# Manual Qualitative Check of Attention Weight Explanations

In [1]:
import yaml
import yaml
from yaml.loader import SafeLoader
import sys
sys.path.append("..")
import src.evaluation.eraserbenchmark.rationale_benchmark.utils as EU
import src.evaluation.eraserbenchmark.rationale_benchmark.metrics as EM
from src.data.locations import LOC
import numpy as np

# load predictions and attentions
with open('../data/experiments/curious_darkness_lime5k/predictions_attentions.yaml') as f:
    preds_attn = yaml.load(f, Loader=SafeLoader)

# get documents
docids = list(preds_attn.keys())
documents = EM.load_flattened_documents('../'+LOC['cose'], docids=docids)
annotations = EU.annotations_from_jsonl(f"../{LOC['cose_val']}")

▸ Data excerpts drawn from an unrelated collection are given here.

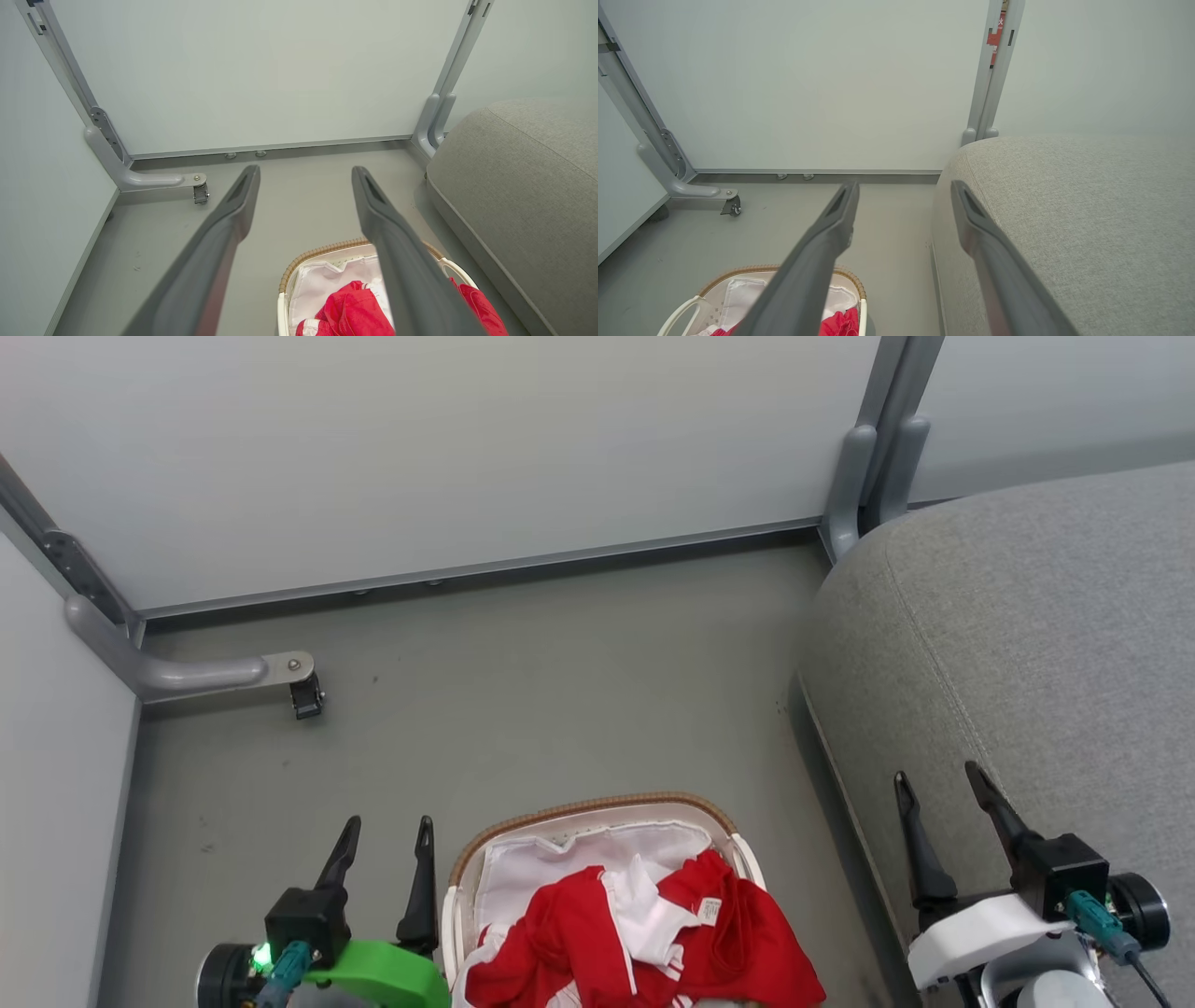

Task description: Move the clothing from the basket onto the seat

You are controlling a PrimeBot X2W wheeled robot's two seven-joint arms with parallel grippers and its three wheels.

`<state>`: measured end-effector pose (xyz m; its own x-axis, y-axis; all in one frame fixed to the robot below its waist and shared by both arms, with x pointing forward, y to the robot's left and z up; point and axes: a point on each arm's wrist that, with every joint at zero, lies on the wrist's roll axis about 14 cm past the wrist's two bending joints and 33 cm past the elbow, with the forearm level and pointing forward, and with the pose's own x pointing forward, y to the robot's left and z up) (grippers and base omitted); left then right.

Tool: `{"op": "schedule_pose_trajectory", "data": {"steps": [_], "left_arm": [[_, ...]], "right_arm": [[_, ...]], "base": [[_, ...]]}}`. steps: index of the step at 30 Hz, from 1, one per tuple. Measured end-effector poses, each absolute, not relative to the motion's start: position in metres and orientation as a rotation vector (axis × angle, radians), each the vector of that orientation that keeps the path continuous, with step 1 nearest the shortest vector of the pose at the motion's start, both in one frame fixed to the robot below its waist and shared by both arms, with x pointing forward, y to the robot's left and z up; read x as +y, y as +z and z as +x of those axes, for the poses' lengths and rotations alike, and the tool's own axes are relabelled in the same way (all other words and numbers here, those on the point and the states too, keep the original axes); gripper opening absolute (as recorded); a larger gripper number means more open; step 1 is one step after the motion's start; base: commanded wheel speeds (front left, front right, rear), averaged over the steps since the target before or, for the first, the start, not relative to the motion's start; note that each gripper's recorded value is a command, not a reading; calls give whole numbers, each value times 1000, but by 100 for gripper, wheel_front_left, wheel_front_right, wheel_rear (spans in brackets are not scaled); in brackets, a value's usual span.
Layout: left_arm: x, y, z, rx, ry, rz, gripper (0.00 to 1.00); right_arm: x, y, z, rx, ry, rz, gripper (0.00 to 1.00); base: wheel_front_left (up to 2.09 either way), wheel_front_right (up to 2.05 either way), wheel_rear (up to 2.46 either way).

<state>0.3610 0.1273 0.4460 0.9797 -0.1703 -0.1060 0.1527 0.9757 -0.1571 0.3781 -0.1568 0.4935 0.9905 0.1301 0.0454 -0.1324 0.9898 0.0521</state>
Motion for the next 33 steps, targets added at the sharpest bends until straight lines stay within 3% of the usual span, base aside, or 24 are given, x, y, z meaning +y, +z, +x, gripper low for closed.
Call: {"op": "schedule_pose_trajectory", "data": {"steps": [14,21,33], "left_arm": [[52,419,427,184,-465,3,100],[10,371,453,276,-653,109,100],[-45,236,410,603,-1025,280,100]], "right_arm": [[-183,517,441,-143,58,44,100],[-192,513,474,-168,40,20,100],[-215,454,502,-68,-10,-2,100]], "base": [[0,0,0],[0,0,0],[0,0,0]]}}
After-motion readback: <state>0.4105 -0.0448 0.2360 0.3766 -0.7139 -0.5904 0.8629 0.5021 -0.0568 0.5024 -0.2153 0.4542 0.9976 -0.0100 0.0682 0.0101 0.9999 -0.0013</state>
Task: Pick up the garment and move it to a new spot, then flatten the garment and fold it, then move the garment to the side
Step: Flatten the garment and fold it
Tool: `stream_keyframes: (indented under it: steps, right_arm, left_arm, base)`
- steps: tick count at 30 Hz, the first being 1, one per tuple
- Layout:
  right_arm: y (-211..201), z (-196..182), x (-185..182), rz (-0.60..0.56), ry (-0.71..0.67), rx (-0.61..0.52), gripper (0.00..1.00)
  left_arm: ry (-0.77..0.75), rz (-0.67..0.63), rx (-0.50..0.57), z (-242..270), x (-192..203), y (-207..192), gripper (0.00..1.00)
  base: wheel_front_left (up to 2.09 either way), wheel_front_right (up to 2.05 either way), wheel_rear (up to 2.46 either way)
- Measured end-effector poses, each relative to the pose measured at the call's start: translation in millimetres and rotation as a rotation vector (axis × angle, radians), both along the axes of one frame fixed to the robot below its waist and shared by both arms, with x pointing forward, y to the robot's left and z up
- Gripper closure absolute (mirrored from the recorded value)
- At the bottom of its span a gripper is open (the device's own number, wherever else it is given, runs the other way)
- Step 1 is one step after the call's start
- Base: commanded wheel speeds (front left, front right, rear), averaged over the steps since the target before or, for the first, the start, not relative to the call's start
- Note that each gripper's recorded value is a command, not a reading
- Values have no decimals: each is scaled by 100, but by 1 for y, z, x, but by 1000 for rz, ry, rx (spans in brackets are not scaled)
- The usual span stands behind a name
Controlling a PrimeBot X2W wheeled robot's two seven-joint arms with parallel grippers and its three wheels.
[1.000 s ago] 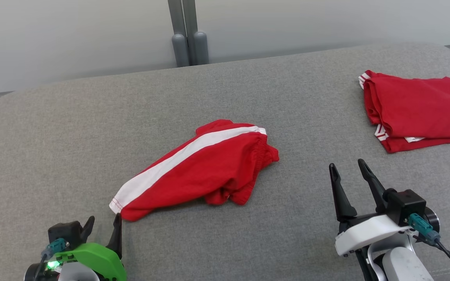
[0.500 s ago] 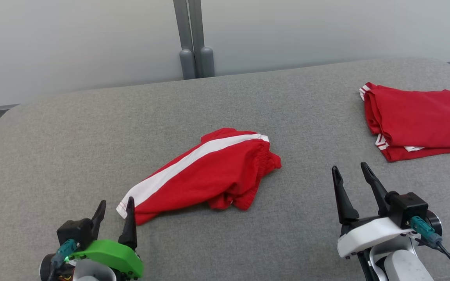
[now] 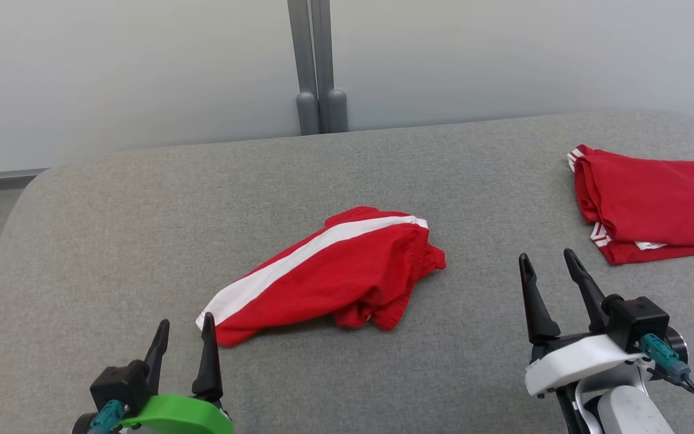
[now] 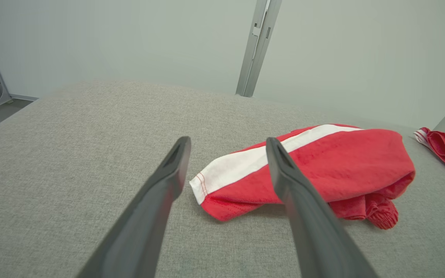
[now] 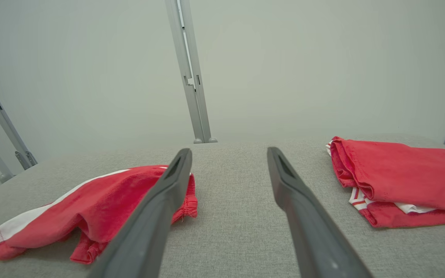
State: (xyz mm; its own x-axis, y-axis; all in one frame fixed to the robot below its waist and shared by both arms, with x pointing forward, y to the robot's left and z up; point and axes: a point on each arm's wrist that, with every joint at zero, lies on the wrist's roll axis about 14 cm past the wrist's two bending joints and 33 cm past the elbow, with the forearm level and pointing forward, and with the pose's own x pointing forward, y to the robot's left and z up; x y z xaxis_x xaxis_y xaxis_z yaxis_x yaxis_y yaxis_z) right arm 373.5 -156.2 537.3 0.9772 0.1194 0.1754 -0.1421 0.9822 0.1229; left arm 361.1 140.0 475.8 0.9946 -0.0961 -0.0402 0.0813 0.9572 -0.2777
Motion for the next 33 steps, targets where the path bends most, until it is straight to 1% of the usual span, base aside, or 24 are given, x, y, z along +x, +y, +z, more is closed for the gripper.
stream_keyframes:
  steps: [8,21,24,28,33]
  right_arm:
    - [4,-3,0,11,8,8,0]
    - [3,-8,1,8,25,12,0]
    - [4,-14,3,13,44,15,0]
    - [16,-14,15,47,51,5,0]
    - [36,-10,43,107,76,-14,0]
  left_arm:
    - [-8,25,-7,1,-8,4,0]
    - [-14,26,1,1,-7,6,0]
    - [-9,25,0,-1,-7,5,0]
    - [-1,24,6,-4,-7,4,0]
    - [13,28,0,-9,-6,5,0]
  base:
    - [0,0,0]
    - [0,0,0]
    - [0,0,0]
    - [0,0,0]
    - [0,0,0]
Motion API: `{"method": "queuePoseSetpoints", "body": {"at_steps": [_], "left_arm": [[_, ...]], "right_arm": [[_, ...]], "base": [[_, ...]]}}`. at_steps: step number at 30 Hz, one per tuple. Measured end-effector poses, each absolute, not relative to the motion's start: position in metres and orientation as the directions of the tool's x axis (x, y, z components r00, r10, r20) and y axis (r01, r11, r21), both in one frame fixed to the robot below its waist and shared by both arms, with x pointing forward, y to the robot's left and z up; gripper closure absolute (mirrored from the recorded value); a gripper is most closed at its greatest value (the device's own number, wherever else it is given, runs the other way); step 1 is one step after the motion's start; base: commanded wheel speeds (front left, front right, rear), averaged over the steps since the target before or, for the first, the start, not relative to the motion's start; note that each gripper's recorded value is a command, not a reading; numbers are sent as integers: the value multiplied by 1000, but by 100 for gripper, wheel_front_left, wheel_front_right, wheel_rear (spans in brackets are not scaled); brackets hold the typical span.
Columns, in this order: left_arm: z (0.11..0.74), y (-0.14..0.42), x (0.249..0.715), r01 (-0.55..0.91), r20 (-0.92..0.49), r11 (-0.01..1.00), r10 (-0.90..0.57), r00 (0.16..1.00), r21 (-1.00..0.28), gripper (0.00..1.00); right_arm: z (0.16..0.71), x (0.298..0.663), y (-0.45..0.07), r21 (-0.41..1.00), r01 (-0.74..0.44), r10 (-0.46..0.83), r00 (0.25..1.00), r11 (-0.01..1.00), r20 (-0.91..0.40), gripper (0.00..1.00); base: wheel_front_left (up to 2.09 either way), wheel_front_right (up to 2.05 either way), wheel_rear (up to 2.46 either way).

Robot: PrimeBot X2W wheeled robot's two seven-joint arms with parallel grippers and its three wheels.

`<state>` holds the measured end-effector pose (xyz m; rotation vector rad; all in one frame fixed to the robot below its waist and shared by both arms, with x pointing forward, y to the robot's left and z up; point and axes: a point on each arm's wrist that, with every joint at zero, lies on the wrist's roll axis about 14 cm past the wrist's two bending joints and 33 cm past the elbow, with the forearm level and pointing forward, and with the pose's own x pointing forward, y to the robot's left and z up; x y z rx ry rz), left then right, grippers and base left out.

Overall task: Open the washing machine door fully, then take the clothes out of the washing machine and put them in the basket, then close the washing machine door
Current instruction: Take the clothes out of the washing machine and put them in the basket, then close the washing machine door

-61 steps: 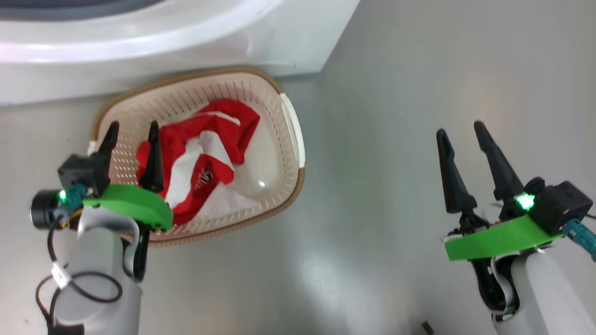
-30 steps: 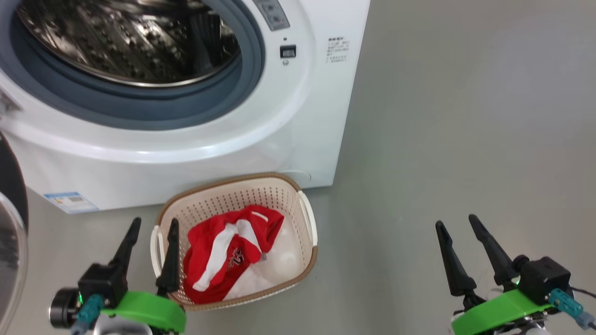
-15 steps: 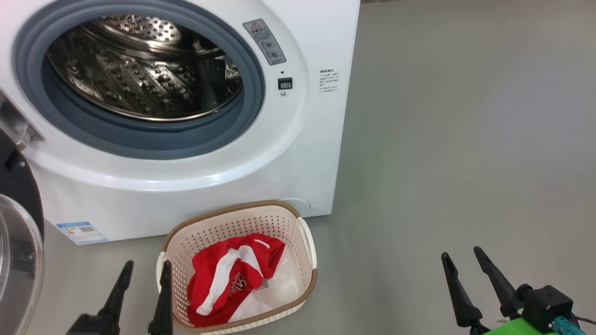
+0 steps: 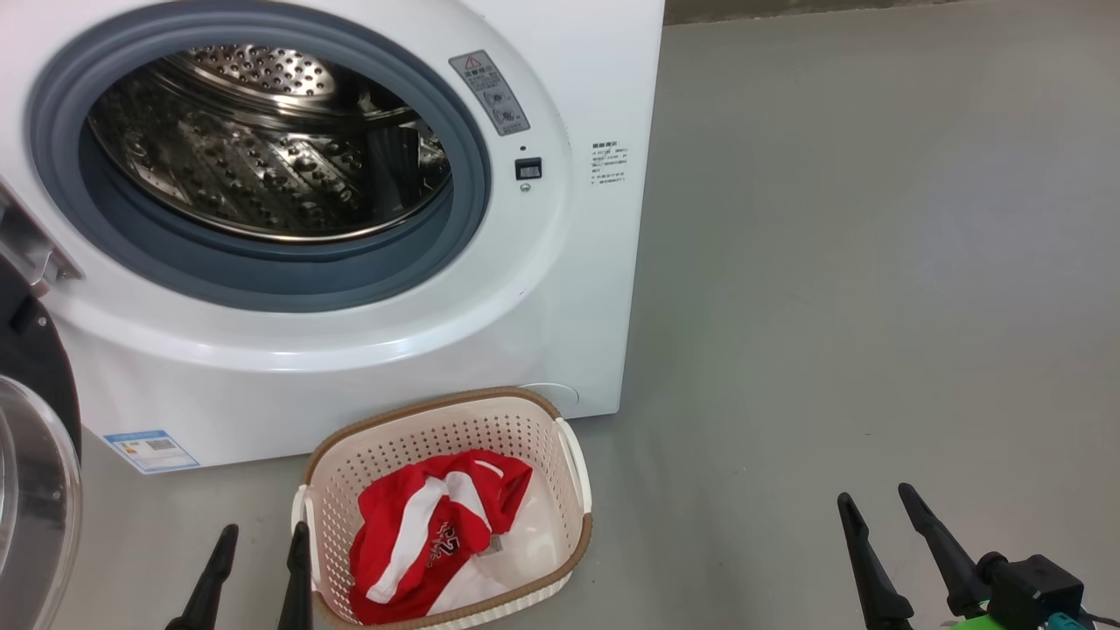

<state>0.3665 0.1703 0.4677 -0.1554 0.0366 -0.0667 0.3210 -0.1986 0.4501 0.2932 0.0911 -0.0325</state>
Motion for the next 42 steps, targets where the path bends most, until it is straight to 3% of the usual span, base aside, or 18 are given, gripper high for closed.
{"method": "queuePoseSetpoints", "body": {"at_steps": [22,42], "left_arm": [[468,171,368,56,-32,986,-61,998,-156,0],[471,172,366,53,-22,987,-57,998,-155,0]], "right_arm": [[449,321,-199,290,51,-23,995,956,-99,0],[450,323,-196,291,39,-12,996,956,-93,0]], "base": [[-4,4,0],[-108,108,0]]}}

  from .autonotebook import tqdm as notebook_tqdm


In [2]:
# ASSERTS
# all keys are the same (len will then also be the same)
assert list(preds_attn.keys()) == docids
# len of attention vectors == len of document tokens
assert [len(x['attn']) for x in list(preds_attn.values())] == [len(x) for x in list(documents.values())]
# annotations and docids from same split
annotation_docids = [list(x.evidences)[0][0].docid for x in annotations]
assert all([x in annotation_docids for x in docids])

## Attention Weight Bar Plot

In [302]:
import pandas as pd
import plotly.express as px
import random

# look at a random sample
rnd_i = round(random.random() * len(documents))
doc_id = docids[rnd_i]

# get sample
sample = list(
    filter(lambda x: list(x.evidences)[0][0].docid == doc_id,
    map(lambda x: x, annotations
)))[0]
# get rationale
evidence = list(sample.evidences)[0][0]
c1 = '#ba4227'
c2 = '#5869e8'
color_seq = [c1 if x in range(evidence.start_token, evidence.end_token) 
             else c2 for x in range(len(documents[doc_id]))]
# get answers
answers = sample.query.replace('[sep]','|')
truth = answers.split(" | ")[{'A':0,'B':1,'C':2,'D':3,'E':4,}[sample.classification]]
prediction = answers.split(" | ")[np.argmax(preds_attn[doc_id]['probas'])]

# plot
df = pd.DataFrame(
                list(zip(
                    documents[doc_id], 
                    preds_attn[doc_id]['attn'],
                    color_seq
                )), 
                columns=['tokens', 'attn', 'color'])
fig = px.bar(df,
             title=" ".join(documents[doc_id]),
             x='tokens', 
             y='attn',
             color = 'color',
             category_orders ={'tokens': documents[doc_id]}
            )
fig.update_xaxes(tickangle=45)

# Additional data
print(list(sample.evidences)[0][0].docid)
print('Q:', " ".join(documents[doc_id]))
print('A:', answers)
print('evidence:', list(sample.evidences)[0][0].text)
print('prediction:', prediction)
print('truth:', truth)
fig.show()

290c711d7be219ba9870c08237b136dd
Q: Joe was n't prepared to wage war . He had not raised what ?
A: weapons | asserting power | plans | energy | armies
evidence: Joe was n't prepared to wage war . He had not raised what ?
prediction: energy
truth: armies


Findings:
- Wh- words (notably Where) receive very high weights from the system)
- Stop words are equally considered gold as semantically richer words
    - because annotators mark spans of text
    - the system tends to rank these 'fillers' lower
- Sometimes the system can rank words unsensibly high, possibly due to confusion of words
    - eg 3a92d14522b56fea9a99634d659904ea
- Many of the annotations make sense with the prediction (=comprehensiveness), but are actually wrong. So comprehensiveness can be very high for a system with low competence
    - eg 7428b0c780428d64116d060520b9fa0c
- A substantial amount of gold rationales have each word marked as explanation...
    - see section below
- both comp and suff are functions of accuracy
    - mb we should look for metrics looking at rationales alone?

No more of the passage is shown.